De los casi 400 libros que dan cuerpo a la colección personal de Rufino Tamayo, Méndez Blake nos muestra sólo los lomos a distancia. Elevados en una torre inexpurgable (metaforizando desde Borges, Babel) en esqueleto ahuecado y replicando un perdido proyecto bocetado por Charles Olson (maestro del Black Mountian College), ‘debajo’ y ‘por fuera’ de la institución (histórica, artística, cultural, personal) que comportan, en su emplazamiento presente se avistan apenas algunos títulos entre cantos que no han de ser ya penetrados. Cuerpos (des)critos que no hacen sino ocupar una espacialidad de suyo vaciada.[1]

Jorge Méndez Blake expone-inalcanzables narraciones que ya no deshojan, cuerpos escritos e ilustrados que ya no se (h)ojean, haciendo de su presencia histriónico eje rector de otros cuerpos bibliográficos selectos que decide sí dejar al alcance del público. Entre ellos se disponen Bartleby de Herman Melville, Bartleby y compañía de Vila-Matas; antologías poéticas de Federico García Lorca y de Fernando Pessoa; Ficciones de Borges; La montaña mágica de Thomas Mann, Ulises de Joyce, Construir, habitar, pensar de Heidegger; novelas varias de Chesterton, Doyle, Hawthorne, Orwell; Lo infraordinario de Georges Perec...

Citas-en-ausencia que confiesan la estructura memoriosa e imaginativa de Méndez Blake mientras recorren encuentros dados a un tiempo pretérito imperfecto[2] entre los autores que selecciona. Sobre los bordes de sus páginas algunos señalamientos sutiles en lenguetas transparentes avisan al visitante paciente de un estado distendido para la inmersión dentro de uno de los muchos pozos pequeños, profundos, oscuros y sofocados que el artista ha tendido entre coincidencias y colindancias propias simbólicas y significantes.

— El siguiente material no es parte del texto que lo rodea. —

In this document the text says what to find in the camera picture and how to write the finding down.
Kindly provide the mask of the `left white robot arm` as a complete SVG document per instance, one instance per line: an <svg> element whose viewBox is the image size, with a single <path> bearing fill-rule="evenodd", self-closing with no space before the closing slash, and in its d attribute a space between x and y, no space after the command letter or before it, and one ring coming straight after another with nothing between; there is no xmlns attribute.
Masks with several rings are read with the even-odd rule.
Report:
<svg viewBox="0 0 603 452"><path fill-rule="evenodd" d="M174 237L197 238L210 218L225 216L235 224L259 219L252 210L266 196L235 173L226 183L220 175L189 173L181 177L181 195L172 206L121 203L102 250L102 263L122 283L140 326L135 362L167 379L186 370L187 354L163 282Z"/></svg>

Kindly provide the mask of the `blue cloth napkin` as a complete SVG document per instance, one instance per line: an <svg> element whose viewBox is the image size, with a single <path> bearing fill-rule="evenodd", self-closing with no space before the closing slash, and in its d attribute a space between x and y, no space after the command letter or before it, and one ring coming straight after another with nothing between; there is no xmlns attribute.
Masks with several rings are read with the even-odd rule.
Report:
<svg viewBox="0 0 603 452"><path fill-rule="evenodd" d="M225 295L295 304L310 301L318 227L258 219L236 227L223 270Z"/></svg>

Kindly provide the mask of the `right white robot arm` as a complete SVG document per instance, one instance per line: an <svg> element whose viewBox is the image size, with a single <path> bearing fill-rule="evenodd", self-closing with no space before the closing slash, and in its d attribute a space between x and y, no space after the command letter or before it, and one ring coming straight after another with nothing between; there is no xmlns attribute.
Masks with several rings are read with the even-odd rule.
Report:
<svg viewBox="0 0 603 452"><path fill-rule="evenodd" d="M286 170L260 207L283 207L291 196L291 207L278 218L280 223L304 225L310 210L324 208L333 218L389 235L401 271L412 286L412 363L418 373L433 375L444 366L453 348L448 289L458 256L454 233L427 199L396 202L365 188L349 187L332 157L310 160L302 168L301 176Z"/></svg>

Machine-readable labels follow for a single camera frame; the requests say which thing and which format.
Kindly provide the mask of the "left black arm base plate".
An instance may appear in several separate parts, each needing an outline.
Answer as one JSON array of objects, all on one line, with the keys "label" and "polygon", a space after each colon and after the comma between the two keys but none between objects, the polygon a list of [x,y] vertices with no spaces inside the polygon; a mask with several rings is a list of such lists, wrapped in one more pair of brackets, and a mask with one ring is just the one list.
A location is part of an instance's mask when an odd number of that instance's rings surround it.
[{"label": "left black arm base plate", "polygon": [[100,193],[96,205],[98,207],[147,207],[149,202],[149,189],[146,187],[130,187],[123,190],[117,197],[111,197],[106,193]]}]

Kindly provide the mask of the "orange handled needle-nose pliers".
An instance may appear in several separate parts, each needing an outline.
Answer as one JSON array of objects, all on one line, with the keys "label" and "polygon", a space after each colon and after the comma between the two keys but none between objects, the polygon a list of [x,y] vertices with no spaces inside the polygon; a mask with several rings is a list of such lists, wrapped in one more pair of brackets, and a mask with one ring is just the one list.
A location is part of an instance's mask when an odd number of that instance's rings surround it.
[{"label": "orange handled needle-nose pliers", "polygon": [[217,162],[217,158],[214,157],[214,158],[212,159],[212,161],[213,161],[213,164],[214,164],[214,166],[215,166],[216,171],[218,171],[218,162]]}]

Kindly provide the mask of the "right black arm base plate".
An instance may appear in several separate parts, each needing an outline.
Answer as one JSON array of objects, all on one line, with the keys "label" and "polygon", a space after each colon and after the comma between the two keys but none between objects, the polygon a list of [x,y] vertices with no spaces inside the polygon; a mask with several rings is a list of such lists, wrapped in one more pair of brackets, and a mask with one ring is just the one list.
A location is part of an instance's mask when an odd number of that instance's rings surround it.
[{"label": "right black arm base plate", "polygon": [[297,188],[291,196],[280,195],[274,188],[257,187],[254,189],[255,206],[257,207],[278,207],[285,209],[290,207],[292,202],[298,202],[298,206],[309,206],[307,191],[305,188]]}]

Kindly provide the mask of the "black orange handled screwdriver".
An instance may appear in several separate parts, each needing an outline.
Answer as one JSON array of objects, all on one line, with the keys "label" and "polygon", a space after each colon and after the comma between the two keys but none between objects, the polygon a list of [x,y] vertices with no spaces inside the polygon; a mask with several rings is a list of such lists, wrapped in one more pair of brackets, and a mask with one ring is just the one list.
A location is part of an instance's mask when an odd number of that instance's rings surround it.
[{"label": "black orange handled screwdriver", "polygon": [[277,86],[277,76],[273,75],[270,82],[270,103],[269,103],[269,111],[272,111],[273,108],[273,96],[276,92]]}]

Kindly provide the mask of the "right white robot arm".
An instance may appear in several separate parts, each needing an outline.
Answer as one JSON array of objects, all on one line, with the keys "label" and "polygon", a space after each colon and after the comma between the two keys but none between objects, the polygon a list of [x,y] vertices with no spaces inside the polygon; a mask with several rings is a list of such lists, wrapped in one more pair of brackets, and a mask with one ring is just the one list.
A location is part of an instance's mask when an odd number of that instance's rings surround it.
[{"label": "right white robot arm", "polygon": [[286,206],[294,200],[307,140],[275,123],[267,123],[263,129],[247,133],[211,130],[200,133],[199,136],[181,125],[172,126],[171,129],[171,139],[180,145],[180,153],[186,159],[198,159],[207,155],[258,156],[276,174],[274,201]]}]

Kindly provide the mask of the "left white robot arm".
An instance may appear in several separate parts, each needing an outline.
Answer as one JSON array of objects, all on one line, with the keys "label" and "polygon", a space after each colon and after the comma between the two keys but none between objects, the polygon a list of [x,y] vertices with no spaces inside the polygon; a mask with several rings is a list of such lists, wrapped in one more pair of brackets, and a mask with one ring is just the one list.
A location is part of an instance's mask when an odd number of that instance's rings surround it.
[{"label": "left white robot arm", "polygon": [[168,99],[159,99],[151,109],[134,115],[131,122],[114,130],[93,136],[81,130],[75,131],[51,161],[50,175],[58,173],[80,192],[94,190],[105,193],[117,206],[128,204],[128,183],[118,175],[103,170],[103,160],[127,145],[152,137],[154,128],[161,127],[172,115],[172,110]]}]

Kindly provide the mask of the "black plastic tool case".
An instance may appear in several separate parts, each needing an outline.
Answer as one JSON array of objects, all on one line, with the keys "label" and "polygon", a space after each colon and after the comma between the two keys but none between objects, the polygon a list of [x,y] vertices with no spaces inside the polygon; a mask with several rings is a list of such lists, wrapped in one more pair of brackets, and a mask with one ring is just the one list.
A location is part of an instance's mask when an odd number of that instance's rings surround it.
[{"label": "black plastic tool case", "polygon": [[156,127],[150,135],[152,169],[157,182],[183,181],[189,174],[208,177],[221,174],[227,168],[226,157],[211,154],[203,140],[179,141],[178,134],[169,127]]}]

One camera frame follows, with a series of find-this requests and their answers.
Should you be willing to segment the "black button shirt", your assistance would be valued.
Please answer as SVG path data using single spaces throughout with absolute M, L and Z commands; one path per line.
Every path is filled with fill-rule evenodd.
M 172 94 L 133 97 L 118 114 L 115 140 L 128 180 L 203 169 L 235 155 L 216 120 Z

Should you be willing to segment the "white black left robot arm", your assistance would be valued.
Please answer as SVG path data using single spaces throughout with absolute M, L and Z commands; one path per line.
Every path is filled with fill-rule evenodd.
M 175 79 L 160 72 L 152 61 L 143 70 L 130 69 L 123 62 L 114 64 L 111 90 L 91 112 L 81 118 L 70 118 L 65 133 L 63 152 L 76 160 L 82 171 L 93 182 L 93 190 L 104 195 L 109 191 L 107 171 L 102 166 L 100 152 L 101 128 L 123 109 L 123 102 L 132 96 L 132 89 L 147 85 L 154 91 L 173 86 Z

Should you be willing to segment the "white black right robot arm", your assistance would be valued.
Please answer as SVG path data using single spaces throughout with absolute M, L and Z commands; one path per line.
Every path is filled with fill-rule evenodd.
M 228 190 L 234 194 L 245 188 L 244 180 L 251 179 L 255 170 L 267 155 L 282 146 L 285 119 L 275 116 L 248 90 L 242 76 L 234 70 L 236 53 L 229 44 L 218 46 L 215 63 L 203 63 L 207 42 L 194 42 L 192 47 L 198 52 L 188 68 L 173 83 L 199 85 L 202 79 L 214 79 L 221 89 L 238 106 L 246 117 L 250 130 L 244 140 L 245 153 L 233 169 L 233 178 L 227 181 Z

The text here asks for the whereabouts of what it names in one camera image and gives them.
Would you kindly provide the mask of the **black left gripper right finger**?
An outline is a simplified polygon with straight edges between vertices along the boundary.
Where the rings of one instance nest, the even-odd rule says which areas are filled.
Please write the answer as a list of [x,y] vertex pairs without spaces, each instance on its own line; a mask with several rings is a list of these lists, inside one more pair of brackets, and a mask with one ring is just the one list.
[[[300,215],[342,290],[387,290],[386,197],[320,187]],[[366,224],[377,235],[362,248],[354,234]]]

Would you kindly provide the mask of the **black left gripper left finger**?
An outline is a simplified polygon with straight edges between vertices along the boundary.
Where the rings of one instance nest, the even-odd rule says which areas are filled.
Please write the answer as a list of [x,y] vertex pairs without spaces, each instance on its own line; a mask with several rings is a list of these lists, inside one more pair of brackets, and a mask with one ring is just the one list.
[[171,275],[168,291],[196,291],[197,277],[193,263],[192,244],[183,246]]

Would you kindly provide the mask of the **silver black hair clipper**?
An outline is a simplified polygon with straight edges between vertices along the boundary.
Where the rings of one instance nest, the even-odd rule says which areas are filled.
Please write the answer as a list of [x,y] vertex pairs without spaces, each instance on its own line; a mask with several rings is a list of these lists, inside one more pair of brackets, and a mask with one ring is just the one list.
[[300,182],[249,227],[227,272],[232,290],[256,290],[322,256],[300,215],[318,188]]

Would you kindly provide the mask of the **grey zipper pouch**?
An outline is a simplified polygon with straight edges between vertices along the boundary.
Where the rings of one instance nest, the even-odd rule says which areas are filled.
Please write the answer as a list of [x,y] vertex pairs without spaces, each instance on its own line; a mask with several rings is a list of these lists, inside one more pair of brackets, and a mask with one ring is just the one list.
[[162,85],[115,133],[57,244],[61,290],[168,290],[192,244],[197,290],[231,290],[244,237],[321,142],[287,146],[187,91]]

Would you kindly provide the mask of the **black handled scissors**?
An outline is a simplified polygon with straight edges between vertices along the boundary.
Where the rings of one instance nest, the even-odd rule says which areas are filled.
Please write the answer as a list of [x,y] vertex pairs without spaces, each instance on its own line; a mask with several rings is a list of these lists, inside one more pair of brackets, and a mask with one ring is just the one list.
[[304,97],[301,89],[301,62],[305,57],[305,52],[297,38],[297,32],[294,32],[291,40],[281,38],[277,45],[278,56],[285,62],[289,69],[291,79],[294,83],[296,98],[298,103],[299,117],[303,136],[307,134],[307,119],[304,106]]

El espacio diseñado por Méndez Blake está habitado por una cierta espectralidad hecha de imágenes y palabras (in)visibles –encuentros estéticos, literarios y poéticos dejados en prenda para el descubrimiento y tejido de otras infinitas posibilidades distendidas sobre el potencial de ‘lectores’ por venir. Pues esta es una propuesta expositiva en la que se pide al cuerpo que mira desvencijar sus funciones lógicas para entrenarse en cambio en la lectura (literaria, poética, narrativa, ficcional) de las obras plásticas y la apreciación estética/plástica de los libros, palabras y páginas. Haya que esforzarse así por leer las grietas de un vidrio quebrado (Mauboullés) en una especie de quiromancia-astronómica que se revierte sobre las vibraciones del propio latir de nuestras historias personales encapsuladas, buscando sin temer la identificación del tiempo silenciado de nuestro (in)mutable destino entre las páginas de obra y palabras que Méndez Blake ha decidido situarnos al alcance para encontrar sus pistas y nuestras confirmaciones.

En una puesta en escena de inteligente diálogo curatorial, La marquesa salió a las cinco… se construye como un montaje en el que parece estar siempre en juego un tiempo que no está. El título tomado de una mítica afirmación en conversación entre Paul Valéry y André Breton” “…la marquesa salió a las cinco –figura denostada de todas aquellas palabras infértiles que a juicio del poeta ahogaban la literatura conformada dentro de los intereses del realismo francés en restos decimonónicos– afirma en su inserción la constancia de una temporalidad invocada constituida por un despiece de acciones invistas.[3]

De su proceso germinado entre detalles y coincidencias aparentemente nimias y/o banales surgen las nervaduras de una lectura que hace de la precisión potencia. Así sucede que una de las primeras obras de arte elegidas por Méndez Blake entre la colección Tamayo para colocar en este montaje de biblio/grafías es un tapiz de Robert Motherwell. Habría que recordarse que el Museo Tamayo se inauguraba en 1991 precisamente con una retrospectiva de este artista; quien a su vez resultara haber vivido en un sitio muy cercano a la última residencia de Mark Rothko –última morada en resguardo de su suicidio. Tanto Rufino Tamayo como Robert Motherwell mueren en 1991.[4]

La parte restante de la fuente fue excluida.